§ **WORK INSTRUCTION**:
All lines in the material below that hold "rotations" should be found and copied.

════

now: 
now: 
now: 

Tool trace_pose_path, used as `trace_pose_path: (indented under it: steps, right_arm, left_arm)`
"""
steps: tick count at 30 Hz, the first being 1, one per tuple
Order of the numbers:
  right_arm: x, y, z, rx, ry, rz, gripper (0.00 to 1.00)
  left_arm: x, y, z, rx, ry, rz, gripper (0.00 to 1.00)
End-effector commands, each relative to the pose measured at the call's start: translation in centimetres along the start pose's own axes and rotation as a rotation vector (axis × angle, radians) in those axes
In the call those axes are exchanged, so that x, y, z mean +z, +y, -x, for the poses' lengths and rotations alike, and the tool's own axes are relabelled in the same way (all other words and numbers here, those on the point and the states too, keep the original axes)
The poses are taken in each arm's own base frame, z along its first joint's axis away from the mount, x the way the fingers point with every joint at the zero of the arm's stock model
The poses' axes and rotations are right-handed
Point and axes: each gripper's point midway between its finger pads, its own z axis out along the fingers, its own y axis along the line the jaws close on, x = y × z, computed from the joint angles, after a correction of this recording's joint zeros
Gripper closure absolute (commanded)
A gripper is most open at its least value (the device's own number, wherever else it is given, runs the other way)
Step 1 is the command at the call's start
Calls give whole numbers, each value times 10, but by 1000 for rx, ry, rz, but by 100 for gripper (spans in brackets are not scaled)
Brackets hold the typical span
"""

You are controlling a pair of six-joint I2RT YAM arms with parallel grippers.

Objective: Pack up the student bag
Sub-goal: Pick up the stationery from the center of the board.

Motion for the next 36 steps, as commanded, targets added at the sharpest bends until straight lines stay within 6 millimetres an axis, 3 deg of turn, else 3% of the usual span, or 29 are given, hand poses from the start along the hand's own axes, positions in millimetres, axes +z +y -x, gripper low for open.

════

§ **RESULT**:
In the call those axes are exchanged, so that x, y, z mean +z, +y, -x, for the poses' lengths and rotations alike, and the tool's own axes are relabelled in the same way (all other words and numbers here, those on the point and the states too, keep the original axes)
The poses' axes and rotations are right-handed

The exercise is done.